Resources To Dig Deeper

Video
How to Talk to Strangers
In this brief PBS segment, Malcolm Gladwell unpacks why we so often misread people. He explains that human beings are wired with a “truth-default”—a built-in tendency to assume sincerity—and that we judge others by surface cues like warmth, confidence, or familiarity. Those instincts keep society functioning but make us vulnerable to deception.
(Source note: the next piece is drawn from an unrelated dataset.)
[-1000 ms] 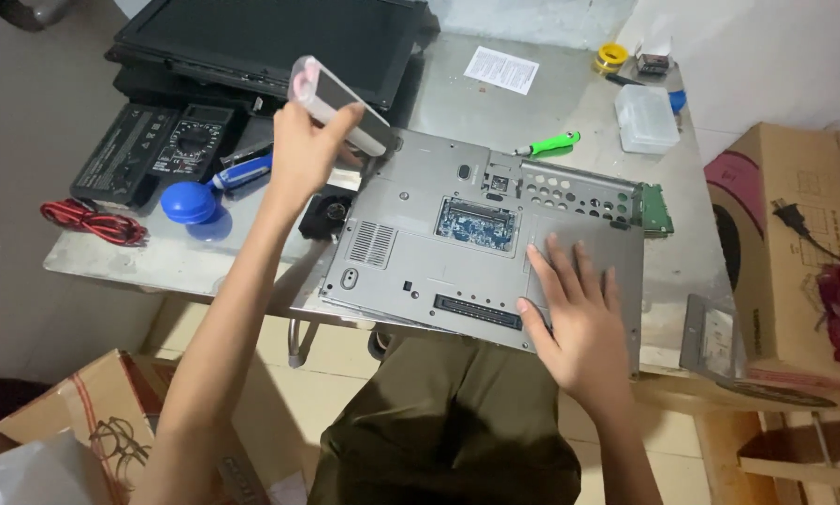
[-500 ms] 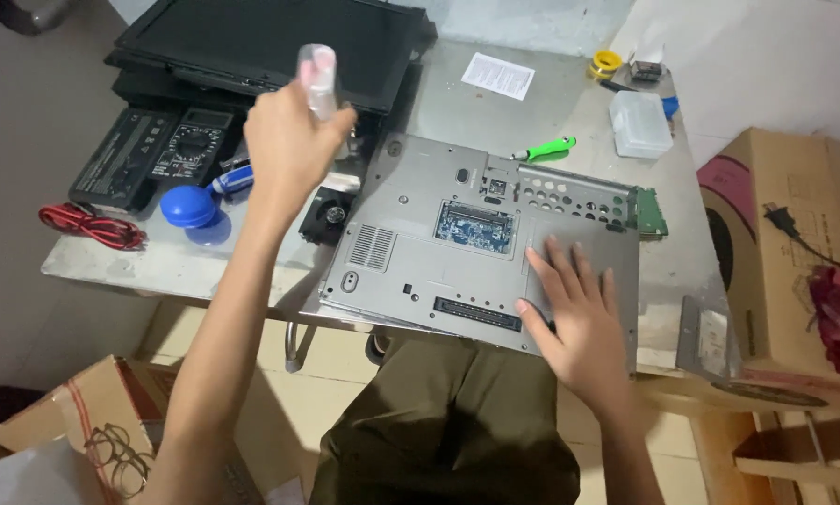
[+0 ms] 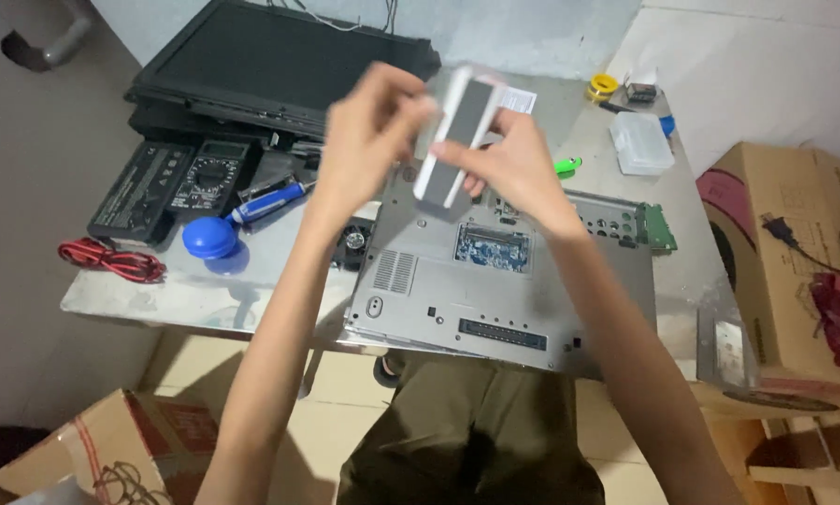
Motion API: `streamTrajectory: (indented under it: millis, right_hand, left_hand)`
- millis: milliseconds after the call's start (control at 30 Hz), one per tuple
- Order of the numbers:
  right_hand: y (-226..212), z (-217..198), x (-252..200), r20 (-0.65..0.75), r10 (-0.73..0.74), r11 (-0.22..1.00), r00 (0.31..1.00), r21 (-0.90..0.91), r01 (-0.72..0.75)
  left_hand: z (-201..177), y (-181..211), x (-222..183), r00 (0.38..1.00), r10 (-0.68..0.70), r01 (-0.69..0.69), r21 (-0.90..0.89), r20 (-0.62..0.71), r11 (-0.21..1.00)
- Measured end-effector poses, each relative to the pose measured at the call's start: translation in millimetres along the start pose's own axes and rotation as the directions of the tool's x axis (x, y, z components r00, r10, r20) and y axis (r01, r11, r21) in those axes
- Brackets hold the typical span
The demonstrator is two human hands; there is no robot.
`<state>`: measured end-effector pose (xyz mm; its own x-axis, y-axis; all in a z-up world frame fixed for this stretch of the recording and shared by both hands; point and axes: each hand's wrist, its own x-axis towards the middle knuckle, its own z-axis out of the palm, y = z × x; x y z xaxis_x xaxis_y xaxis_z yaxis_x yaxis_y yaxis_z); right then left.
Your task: Cleaning a laptop chassis with a cleaning block and using a small tool to manipulate internal components.
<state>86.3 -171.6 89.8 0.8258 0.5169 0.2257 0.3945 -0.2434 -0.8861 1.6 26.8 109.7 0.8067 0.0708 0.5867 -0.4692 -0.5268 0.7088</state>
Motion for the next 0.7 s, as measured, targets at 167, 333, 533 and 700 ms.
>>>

Gladwell points out that when someone’s outward behavior doesn’t match their inner motives, our trust bias leaves us blind. The result is a culture quick to equate charisma with character and certainty with goodness—reminding us how easily appearances can disguise the absence of love.
-Malcolm Gladwell on PBS News Hour (3:10)

Book
The Allure of Toxic Leaders
The Allure of Toxic Leaders shines a light on the very blindness at the heart of this conversation—the way our fears and desires can cloud discernment, leading us to confuse charisma, certainty, or shared belief with genuine love and integrity. Rather than focusing on why destructive leaders behave badly, the author investigates why we keep following them. Toxic leaders, she argues, exploit our deepest needs for safety, belonging, and significance, turning our hope for noble purpose into dependency. Through this lens, the book reveals how we rationalize harm, silence our intuition, and trade discernment for comfort—echoing the newsletter’s call to see beyond appearances and measure people not by their charisma, confidence, or conviction, but by the consistent presence—or absence—of love.
-Jean Lipman-Blumen

Podcast
The Dark Side of Charisma
In this episode of WorkLife, Adam Grant exposes how easily we mistake charisma for character. Framed with humor and research, he reveals how charisma can become a smokescreen for weak substance, a cult of personality, and the “awestruck effect” that silences critical thinking. Drawing on examples like Theranos, WeWork, and FTX—and insights from Liz Wiseman—Grant offers antidotes: set clear expectations, shift the spotlight, practice strategic silence, and balance vision with execution. It’s a sharp reminder that charisma isn’t character—and discernment means looking beyond charm to substance and love in action.
-Adam Grant, WorkLife (24:00)

Music
Fake Love
Drake’s “Fake Love” names a truth we rarely admit: how easily performance can pass for care. When he repeats, “I got fake people showin’ fake love to me, straight up to my face,” it’s not just betrayal—it’s clarity. The song captures that moment when charm feels hollow and affection turns into strategy. We live in a world fluent in flattery but poor in discernment, mistaking charisma for character and belonging for safety. “Fake Love” is the sound of realizing that what looks like love may only be fear in disguise—and that seeing clearly is the first act of love itself.